(problem statement revamped.)
Definition: A random variable $X$ is a sub-gaussian if \Pr(|X|>t) \leq \exp(-t^2/k^2) \quad \text{for all $t\geq 0$ and for some constant $k$.}
I want to compute trace of a matrix by Monte Carlo simulation. For example, in lattice Quantum Chromodynamics, we need to compute the trace of a function of a large matrix, trace($f(\mathbf{A}')$) where explicit computation of f(\mathbf{A}') is impractical but computing \mathbf{x}f(\mathbf{A}')\mathbf{x}^T is feasible. For simplicity, let's say the quadratic form is $\mathbf{x}\mathbf{A}\mathbf{x}^T$.
One standard approach is Monte Carlo simulation where the trace is estimated by $X=\frac{1}{M}\sum_{i=1}^M\mathbf{x}_i\mathbf{A}\mathbf{x}_i^T$ where each entry in $\mathbf{x}_i$ is sampled from $N(0,1)$ independently. I know that $X$ is sharply concentrated around $E(X) = tr(\mathbf{A})$, and $X$ is sub-gaussian, to be precise.
One standard way to show that a random variable is sharply concentrated around the mean is $(\epsilon,\delta)$-approximation of tail bound. $\Pr(|X - E(x)|>\epsilon)<\delta$ which can be easily computed from the definition of sub-gaussian in my problem. And this tells us how many samples $M$ are required to guarantees $(\epsilon,\delta)$-approximation.
Meanwhile, the Central Limit Theorem tells us that $\sqrt{M}(X- E(x))$ converges in distribution to $N(0, \sigma^2)$, which is sharply concentrated around the shifted mean 0. Even though it requires $M\to\infty$, it tells us the exact probability distribution of $X$. Maybe it's not a correct interpretation, but it seems to me that these two are the exact opposite of the spectrum.
- Sub-gaussian: a finite number of samples, but $(\epsilon,\delta)$-approximation
- CLT : number of samples $\to\infty$, but exact probability distribution.
Let's say I have two matrices $\mathbf{A}$ and $\mathbf{B}$ which differ at only one entry. I ran Monte Carlo simulation to obtain the value $X=\frac{1}{M}\sum_{i=1}^M \mathbf{x}_i\mathbf{A}\mathbf{x}_i^T$ and $Y=\frac{1}{M}\sum_{i=1}^M \mathbf{y}_i\mathbf{B}\mathbf{y}_i^T$ where each entry in $\mathbf{x}_i$ and $\mathbf{y}$ is independently sampled from $N(0,1)$.
Question: Is there anyway to point-wise compare the probability distribution functions of $\mathbf{X}$ and $\mathbf{Y}$ to show that $\exp(-\alpha)f_Y(t) \leq f_X(t) \leq \exp(\alpha)f_Y(t)$ with probability at least $1 − \beta$ over $t$ drawn from the range of $X$ or $Y$?

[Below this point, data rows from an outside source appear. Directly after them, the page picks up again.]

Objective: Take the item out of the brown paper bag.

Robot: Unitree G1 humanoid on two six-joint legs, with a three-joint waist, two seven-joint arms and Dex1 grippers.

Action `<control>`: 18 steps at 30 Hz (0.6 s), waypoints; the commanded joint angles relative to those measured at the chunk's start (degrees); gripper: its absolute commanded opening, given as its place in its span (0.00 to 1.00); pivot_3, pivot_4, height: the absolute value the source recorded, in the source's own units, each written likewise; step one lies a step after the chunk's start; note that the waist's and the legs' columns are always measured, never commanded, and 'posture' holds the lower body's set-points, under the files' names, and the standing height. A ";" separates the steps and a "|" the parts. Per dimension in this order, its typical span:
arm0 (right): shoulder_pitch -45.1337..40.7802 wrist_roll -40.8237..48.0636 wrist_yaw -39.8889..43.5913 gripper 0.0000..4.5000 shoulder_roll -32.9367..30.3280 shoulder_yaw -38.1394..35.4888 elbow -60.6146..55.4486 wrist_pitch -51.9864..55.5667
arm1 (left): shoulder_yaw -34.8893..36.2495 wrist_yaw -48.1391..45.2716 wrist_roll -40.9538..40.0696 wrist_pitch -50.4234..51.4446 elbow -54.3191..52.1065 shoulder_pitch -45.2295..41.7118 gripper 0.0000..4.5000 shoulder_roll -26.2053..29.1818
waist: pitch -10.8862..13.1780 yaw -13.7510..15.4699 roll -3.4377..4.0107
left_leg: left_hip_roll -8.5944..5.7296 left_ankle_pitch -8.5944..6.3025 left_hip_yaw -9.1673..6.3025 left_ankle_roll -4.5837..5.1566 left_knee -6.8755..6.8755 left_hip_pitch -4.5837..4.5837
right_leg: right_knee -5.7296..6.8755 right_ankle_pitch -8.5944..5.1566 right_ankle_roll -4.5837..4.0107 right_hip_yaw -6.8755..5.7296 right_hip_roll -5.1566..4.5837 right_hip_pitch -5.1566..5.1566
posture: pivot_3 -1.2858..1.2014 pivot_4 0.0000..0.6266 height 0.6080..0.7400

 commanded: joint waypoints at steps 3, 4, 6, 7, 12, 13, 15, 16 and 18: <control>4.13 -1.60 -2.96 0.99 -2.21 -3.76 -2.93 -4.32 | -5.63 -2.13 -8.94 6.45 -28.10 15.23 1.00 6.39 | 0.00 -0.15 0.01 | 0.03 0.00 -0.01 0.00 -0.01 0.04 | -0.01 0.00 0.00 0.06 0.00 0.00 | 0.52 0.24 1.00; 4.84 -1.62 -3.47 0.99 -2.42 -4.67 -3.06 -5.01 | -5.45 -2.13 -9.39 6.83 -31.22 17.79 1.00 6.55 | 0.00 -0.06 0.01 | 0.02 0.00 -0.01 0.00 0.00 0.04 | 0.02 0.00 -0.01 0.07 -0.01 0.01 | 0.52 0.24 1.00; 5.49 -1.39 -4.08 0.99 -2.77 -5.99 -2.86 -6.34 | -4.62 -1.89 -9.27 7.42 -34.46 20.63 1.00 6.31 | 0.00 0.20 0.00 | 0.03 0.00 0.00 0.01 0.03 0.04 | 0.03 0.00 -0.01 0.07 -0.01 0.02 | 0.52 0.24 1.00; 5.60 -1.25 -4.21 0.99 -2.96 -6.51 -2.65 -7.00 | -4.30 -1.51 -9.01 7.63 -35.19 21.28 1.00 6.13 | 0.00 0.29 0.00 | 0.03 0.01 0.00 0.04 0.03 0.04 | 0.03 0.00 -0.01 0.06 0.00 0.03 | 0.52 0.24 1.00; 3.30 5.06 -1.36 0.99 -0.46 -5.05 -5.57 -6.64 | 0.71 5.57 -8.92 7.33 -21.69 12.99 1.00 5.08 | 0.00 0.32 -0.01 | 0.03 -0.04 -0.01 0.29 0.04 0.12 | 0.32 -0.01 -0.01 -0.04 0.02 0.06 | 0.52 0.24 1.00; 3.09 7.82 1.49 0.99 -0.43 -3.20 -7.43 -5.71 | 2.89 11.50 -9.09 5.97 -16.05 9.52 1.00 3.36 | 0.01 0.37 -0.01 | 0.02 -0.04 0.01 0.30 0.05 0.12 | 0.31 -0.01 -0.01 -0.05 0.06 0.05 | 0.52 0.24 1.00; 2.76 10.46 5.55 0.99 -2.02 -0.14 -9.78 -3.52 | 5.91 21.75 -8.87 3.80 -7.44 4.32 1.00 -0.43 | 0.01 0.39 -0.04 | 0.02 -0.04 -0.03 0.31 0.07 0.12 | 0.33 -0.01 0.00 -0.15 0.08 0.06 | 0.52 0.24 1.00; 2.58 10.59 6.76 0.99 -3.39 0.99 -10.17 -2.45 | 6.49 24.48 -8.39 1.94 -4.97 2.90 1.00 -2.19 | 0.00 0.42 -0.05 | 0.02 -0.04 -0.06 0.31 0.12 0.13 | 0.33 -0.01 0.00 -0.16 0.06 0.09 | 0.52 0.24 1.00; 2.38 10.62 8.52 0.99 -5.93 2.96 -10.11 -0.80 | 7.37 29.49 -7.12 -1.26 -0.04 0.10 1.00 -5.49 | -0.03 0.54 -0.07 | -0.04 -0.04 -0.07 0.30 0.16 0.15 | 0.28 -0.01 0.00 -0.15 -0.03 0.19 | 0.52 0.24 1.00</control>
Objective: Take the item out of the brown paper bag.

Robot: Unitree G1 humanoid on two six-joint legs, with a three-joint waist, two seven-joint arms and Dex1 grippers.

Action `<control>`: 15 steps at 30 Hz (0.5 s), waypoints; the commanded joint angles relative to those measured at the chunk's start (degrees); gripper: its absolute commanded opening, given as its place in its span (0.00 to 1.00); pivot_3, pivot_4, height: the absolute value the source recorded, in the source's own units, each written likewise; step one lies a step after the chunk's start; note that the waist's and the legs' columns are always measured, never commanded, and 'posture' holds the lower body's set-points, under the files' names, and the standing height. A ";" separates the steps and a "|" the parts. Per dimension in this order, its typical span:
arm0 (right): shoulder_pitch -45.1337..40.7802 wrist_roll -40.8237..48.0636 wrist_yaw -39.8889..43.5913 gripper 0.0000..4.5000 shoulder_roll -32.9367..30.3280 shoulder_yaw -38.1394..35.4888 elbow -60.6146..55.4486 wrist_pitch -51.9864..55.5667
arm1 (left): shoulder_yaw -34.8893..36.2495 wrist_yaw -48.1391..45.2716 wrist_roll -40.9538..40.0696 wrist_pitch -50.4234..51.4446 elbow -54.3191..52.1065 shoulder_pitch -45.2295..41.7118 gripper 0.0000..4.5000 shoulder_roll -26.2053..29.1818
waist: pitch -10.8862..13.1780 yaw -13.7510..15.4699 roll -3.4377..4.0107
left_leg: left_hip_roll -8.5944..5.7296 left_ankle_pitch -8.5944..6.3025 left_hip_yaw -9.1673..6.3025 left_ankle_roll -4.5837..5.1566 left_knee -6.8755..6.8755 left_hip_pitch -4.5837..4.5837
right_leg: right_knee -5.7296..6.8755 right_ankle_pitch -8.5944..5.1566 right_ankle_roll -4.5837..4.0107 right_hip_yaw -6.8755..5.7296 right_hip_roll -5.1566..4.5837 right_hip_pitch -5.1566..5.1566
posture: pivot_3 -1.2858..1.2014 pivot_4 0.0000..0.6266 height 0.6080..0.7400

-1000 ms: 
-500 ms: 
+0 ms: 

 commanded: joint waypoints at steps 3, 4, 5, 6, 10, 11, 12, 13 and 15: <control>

This kind of inequality may seem odd, but it's used in some recent papers. For example, let's say $X$ is sampled from a Laplace distribution with density function $h(x)=\frac{1}{2b}\exp(-|x|/b)$ and compare it to Y which is sampled from a shifted Laplace distribution with density function $h(x+\delta)=\frac{1}{2b}\exp(-|x+\delta|/b).$ Then the ratio $h(x)/h(x+\delta)\leq \exp(|\delta|/b)$ where I can show that $h(x) \leq \exp(|\delta|/b)h(x)$ for the entire domain of $X$.

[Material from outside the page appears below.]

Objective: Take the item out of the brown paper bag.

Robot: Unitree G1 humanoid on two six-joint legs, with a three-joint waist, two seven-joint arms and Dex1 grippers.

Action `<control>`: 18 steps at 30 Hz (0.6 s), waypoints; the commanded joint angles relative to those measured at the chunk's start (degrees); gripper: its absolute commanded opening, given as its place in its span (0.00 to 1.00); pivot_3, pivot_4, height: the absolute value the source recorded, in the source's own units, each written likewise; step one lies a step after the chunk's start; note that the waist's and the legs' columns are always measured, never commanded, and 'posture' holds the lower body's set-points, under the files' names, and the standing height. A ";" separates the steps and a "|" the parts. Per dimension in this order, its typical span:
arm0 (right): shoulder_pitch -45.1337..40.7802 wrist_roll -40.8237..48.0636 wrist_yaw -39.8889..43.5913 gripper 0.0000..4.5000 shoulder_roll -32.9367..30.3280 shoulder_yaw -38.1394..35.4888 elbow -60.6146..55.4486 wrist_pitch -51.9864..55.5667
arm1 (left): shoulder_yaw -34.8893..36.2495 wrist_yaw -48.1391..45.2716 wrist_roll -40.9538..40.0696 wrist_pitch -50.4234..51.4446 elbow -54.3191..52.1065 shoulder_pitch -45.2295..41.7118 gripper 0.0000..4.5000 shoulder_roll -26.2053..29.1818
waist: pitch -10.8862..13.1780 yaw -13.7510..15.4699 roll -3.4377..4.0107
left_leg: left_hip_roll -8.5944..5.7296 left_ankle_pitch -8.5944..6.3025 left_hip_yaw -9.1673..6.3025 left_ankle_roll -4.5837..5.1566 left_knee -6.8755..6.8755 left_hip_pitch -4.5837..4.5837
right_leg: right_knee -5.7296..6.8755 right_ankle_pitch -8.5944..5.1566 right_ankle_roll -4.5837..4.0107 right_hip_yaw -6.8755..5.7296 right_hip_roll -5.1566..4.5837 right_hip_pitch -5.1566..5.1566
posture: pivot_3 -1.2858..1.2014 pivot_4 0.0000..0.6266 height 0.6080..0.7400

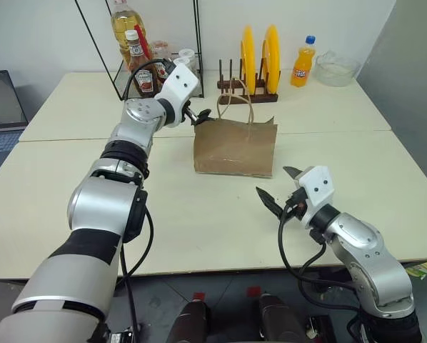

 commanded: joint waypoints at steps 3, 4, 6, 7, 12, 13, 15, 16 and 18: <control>1.54 -0.20 -2.51 0.99 0.29 -0.45 -4.95 0.61 | 0.50 -4.15 1.54 -1.08 0.47 -2.62 1.00 -0.37 | 0.00 0.00 0.00 | -0.01 0.00 0.01 0.00 0.00 0.00 | 0.00 0.00 0.00 0.00 0.00 0.01 | 0.52 0.24 1.00; 1.65 -0.27 -2.84 0.99 0.37 -0.37 -5.10 0.64 | 0.79 -4.74 1.52 -0.75 0.55 -2.85 1.00 -0.28 | 0.00 -0.01 0.00 | -0.02 0.00 0.02 0.00 0.01 0.00 | -0.01 0.00 0.00 -0.01 0.00 0.01 | 0.52 0.24 1.00; 1.68 -0.44 -3.47 0.99 0.54 -0.01 -5.24 0.65 | 0.97 -4.92 1.87 -0.04 0.77 -3.15 1.00 -0.05 | 0.00 -0.03 0.00 | -0.02 0.00 0.03 0.00 0.01 0.00 | -0.01 0.00 0.00 0.00 0.00 0.01 | 0.52 0.24 1.00; 1.64 -0.50 -3.72 0.99 0.61 0.16 -5.25 0.63 | 0.79 -5.18 2.21 0.38 0.90 -3.18 1.00 0.00 | 0.00 -0.04 0.00 | -0.02 0.00 0.03 0.00 0.01 0.00 | 0.00 0.00 0.00 -0.01 0.00 0.01 | 0.52 0.24 1.00; 1.21 -1.04 -4.21 0.99 1.07 0.91 -4.60 0.13 | -1.97 -13.19 5.26 1.78 1.22 -2.21 1.00 -0.10 | -0.01 -0.10 -0.01 | -0.03 0.00 0.04 0.00 0.01 0.01 | 0.00 0.00 0.00 -0.01 0.01 0.02 | 0.52 0.24 1.00; 1.22 -1.08 -4.19 0.99 1.08 0.96 -4.52 0.02 | -2.18 -15.62 5.46 2.16 1.20 -2.15 1.00 0.00 | -0.01 -0.13 -0.01 | -0.03 0.00 0.04 0.00 0.01 0.02 | 0.00 0.00 0.00 -0.01 0.01 0.03 | 0.52 0.24 1.00; 1.33 -1.04 -4.13 0.99 0.99 0.99 -4.39 -0.22 | -2.38 -22.30 5.19 3.20 1.06 -2.13 1.00 0.47 | -0.01 -0.20 0.00 | -0.04 0.00 0.06 0.00 0.00 0.03 | 0.00 0.00 0.00 -0.02 0.02 0.04 | 0.52 0.24 1.00; 1.34 -1.05 -4.17 0.99 0.99 1.12 -4.39 -0.26 | -2.52 -25.46 5.10 3.54 0.95 -2.10 1.00 0.82 | -0.02 -0.28 0.00 | -0.04 0.00 0.07 0.00 0.00 0.04 | 0.00 0.00 0.00 -0.03 0.02 0.05 | 0.52 0.24 1.00; 1.18 -0.84 -3.99 0.99 0.94 1.09 -4.10 -0.44 | -2.87 -32.22 4.97 3.95 0.55 -1.98 1.00 1.71 | -0.02 -0.37 0.00 | -0.04 0.00 0.11 0.00 0.00 0.07 | -0.01 0.00 0.01 -0.04 0.03 0.10 | 0.52 0.24 1.00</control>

In case that the random variable is sampled from a standard Gaussian with density function $g(x)=\frac{1}{\sqrt{2\pi}}\exp(-\frac{x^2}{2}),$ the picture is slightly nuanced: we can show that $g(x)/g(x+\delta)$ is bounded in the region of $|x|\leq \xi$ where $\xi$ depends on $\delta$. This results in $(\alpha,\beta)$ approximation.
This inequality may look too strong, but it's based on the intuition that
- sub-gaussian random variables must be sharply concentrated around the mean, and
- subgaussian ranodm variable is a generalization of Gaussian random variable.
Is there any way to do that, or is my conjectured inequality too strong?